Repeat exactly, please, the opening lines of the data below, through and including the line where "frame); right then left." sits.
====== DATA BLOCK ======
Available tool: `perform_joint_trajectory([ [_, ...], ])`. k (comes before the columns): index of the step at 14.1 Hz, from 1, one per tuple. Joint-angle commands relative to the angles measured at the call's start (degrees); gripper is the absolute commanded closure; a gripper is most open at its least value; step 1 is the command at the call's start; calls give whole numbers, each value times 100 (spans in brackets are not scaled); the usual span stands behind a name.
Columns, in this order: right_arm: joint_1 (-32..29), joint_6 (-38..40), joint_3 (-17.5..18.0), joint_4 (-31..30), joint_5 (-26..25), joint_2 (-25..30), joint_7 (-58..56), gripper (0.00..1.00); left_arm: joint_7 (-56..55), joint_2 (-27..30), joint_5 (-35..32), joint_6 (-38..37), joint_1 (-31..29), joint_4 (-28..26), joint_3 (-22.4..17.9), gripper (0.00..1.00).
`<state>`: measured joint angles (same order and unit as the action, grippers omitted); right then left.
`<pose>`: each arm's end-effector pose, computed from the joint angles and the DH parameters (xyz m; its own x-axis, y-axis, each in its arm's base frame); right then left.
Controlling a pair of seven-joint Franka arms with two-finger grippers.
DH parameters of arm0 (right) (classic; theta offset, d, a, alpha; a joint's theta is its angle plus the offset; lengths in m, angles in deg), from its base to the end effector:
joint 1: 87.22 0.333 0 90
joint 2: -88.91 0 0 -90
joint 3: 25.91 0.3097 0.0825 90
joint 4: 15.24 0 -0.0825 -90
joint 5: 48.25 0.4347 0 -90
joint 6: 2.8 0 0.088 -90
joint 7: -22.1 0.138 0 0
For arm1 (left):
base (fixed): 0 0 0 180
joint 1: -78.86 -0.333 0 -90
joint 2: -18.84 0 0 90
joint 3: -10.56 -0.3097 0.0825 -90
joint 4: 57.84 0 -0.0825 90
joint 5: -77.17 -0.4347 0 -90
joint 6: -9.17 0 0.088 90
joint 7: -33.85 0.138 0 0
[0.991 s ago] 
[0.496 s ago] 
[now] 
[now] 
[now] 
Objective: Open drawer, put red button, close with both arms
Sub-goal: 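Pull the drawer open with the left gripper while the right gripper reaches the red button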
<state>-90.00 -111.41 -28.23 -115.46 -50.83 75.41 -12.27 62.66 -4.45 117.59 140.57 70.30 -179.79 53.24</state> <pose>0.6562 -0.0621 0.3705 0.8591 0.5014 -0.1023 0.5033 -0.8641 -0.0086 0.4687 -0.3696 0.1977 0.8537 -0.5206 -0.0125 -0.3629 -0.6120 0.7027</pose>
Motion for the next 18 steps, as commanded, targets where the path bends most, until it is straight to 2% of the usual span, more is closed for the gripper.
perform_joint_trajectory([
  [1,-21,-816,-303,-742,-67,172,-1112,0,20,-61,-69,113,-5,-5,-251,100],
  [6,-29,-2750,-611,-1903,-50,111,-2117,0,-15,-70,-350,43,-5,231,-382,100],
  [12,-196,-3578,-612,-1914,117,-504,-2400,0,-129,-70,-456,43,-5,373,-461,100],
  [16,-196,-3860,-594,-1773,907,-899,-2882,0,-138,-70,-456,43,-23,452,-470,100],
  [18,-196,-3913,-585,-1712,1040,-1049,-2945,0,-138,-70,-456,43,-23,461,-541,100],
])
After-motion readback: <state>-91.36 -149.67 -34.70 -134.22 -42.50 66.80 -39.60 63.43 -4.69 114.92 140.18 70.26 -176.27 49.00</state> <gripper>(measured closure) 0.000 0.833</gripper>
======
◆ TASK RESULT
Available tool: `perform_joint_trajectory([ [_, ...], ])`. k (comes before the columns): index of the step at 14.1 Hz, from 1, one per tuple. Joint-angle commands relative to the angles measured at the call's start (degrees); gripper is the absolute commanded closure; a gripper is most open at its least value; step 1 is the command at the call's start; calls give whole numbers, each value times 100 (spans in brackets are not scaled); the usual span stands behind a name.
Columns, in this order: right_arm: joint_1 (-32..29), joint_6 (-38..40), joint_3 (-17.5..18.0), joint_4 (-31..30), joint_5 (-26..25), joint_2 (-25..30), joint_7 (-58..56), gripper (0.00..1.00); left_arm: joint_7 (-56..55), joint_2 (-27..30), joint_5 (-35..32), joint_6 (-38..37), joint_1 (-31..29), joint_4 (-28..26), joint_3 (-22.4..17.9), gripper (0.00..1.00).
`<state>`: measured joint angles (same order and unit as the action, grippers omitted); right then left.
`<pose>`: each arm's end-effector pose, computed from the joint angles and the DH parameters (xyz m; its own x-axis, y-axis, each in its arm's base frame); right then left.

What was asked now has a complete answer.